Copy out only the lines running from the one that contains "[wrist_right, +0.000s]" through the end of the listing. Pictures stay out.
#### Material provided
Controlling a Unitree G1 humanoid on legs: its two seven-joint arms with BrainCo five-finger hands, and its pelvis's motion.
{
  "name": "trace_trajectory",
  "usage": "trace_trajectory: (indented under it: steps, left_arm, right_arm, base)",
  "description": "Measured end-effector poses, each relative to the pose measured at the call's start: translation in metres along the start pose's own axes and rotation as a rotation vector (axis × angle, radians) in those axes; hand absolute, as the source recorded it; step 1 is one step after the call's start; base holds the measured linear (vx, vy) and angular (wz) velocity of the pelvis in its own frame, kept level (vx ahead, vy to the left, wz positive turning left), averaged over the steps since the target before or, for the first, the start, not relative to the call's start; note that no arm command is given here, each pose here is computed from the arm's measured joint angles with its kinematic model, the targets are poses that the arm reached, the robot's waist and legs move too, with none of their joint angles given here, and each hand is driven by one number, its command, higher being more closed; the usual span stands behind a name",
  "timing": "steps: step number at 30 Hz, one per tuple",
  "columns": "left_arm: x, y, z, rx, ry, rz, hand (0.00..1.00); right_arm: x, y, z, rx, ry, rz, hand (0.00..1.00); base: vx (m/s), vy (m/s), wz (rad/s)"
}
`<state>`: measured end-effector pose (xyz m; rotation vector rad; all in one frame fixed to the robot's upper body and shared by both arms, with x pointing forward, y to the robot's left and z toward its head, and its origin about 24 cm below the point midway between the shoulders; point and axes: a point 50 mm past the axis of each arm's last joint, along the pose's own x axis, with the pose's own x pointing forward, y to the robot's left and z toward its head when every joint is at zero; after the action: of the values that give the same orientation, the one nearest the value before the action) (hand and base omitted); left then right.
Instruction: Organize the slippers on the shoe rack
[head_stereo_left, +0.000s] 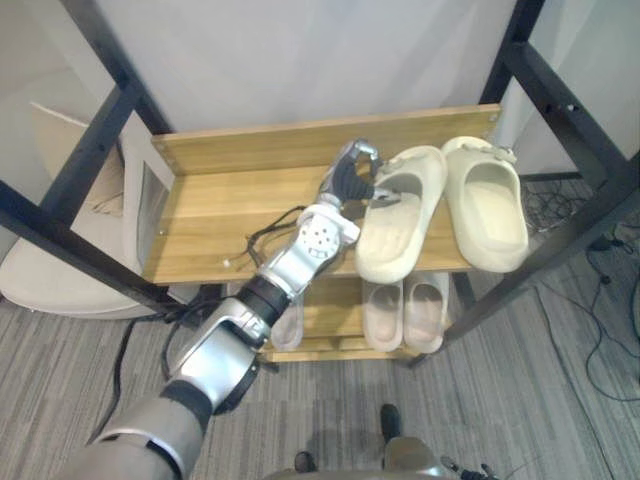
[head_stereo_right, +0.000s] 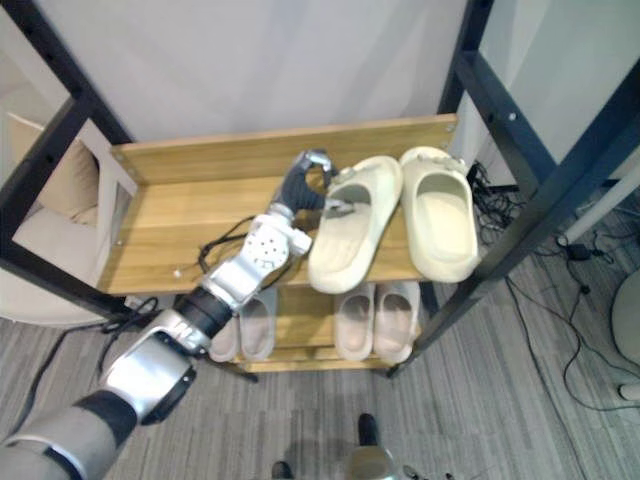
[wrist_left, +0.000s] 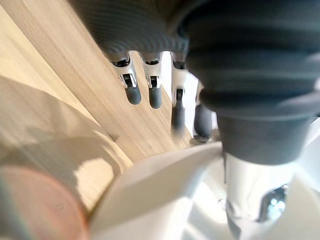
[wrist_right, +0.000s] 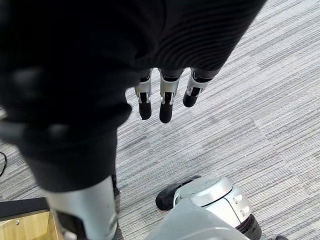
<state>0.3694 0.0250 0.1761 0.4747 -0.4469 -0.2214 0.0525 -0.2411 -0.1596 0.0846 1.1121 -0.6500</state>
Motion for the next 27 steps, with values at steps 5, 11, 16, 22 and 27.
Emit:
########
#### Exercise solution:
[wrist_right, +0.000s] 
<state>0.3694 0.0250 0.1761 0.4747 -0.4469 -0.2214 0.0525 -0.2411 -0.1596 0.0846 1.1121 -0.6500</state>
Motion for the next 27 steps, with values at steps 5, 11, 16, 22 and 27.
Emit:

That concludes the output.